++++ Collected material
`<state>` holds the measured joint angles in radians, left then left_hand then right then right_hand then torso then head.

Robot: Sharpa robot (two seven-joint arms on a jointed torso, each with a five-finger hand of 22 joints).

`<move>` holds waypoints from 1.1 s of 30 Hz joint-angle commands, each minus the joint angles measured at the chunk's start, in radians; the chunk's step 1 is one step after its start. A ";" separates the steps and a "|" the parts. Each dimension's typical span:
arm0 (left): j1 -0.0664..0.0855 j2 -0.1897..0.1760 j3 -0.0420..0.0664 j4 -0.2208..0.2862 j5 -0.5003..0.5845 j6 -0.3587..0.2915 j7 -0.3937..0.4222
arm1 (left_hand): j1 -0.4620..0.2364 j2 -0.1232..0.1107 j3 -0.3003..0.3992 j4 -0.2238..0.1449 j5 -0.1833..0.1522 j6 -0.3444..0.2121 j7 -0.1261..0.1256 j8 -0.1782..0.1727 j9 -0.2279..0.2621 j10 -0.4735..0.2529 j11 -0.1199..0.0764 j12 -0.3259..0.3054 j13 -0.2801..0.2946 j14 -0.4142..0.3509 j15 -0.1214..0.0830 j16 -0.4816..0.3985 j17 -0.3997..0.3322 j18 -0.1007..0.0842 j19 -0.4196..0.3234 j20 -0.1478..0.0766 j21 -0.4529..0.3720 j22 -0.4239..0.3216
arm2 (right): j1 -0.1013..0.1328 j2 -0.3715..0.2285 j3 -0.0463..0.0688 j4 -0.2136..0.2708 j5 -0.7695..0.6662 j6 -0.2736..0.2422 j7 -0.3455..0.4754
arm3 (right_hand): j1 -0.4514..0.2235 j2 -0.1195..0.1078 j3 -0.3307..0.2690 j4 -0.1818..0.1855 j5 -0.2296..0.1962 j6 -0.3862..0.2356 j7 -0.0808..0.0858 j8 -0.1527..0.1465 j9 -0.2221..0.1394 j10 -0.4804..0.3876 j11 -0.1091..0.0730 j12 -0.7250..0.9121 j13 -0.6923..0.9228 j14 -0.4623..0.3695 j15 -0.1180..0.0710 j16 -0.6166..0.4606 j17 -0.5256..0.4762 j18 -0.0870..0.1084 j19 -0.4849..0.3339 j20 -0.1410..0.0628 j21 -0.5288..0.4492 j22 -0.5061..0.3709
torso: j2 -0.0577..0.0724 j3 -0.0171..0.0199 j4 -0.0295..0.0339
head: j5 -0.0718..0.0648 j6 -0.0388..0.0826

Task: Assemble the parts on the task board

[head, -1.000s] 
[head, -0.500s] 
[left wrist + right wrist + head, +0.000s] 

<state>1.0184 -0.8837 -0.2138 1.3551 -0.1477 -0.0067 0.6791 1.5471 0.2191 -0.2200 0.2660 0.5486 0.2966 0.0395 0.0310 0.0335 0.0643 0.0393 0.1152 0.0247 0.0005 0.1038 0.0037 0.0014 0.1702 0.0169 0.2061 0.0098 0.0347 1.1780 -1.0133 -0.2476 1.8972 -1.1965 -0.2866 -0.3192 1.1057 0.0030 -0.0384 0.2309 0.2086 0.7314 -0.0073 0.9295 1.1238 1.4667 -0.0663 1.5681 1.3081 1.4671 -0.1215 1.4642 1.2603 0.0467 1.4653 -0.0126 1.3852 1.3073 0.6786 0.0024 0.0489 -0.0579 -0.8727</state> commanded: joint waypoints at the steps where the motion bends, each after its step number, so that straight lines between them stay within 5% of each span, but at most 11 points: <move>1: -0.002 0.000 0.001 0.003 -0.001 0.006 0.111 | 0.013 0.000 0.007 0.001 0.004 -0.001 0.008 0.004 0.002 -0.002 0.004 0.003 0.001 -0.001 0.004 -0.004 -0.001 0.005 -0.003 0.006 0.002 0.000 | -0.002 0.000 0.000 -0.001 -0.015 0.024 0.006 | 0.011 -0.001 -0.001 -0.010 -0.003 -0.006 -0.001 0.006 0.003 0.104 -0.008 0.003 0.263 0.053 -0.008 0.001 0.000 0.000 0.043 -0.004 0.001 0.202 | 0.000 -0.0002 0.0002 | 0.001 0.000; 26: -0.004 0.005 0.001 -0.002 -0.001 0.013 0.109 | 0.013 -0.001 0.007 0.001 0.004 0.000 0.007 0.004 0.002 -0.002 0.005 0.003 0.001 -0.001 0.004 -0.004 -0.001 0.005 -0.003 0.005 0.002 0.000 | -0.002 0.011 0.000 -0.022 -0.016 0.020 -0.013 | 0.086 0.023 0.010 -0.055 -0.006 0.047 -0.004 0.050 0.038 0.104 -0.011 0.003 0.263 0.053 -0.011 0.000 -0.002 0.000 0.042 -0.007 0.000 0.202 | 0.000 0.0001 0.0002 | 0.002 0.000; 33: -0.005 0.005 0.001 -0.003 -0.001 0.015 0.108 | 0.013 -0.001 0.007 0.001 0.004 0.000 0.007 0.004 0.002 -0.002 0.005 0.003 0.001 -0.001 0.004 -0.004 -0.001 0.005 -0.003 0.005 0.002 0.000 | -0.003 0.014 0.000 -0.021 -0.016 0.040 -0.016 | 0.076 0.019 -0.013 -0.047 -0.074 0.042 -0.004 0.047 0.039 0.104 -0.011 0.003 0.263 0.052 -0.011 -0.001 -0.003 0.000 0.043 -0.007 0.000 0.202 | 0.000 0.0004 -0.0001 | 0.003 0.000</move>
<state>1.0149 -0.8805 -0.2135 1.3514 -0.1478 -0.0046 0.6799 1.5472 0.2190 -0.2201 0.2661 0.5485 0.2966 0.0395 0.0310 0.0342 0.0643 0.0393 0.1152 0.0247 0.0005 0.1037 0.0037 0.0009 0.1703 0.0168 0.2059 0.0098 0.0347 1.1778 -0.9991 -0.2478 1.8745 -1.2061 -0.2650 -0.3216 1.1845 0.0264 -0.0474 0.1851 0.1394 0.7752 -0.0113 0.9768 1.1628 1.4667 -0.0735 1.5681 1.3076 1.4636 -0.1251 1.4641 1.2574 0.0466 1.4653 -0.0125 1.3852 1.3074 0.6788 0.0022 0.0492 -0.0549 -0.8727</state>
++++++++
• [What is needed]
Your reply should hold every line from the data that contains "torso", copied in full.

• [Result of this exercise]
`<state>` holds the measured joint angles in radians, left then left_hand then right then right_hand then torso then head.
Robot: Sharpa robot (two seven-joint arms on a jointed torso, each with a five-finger hand of 22 joints).
torso: j2 -0.0577..0.0724 j3 -0.0171..0.0199 j4 -0.0295..0.0339

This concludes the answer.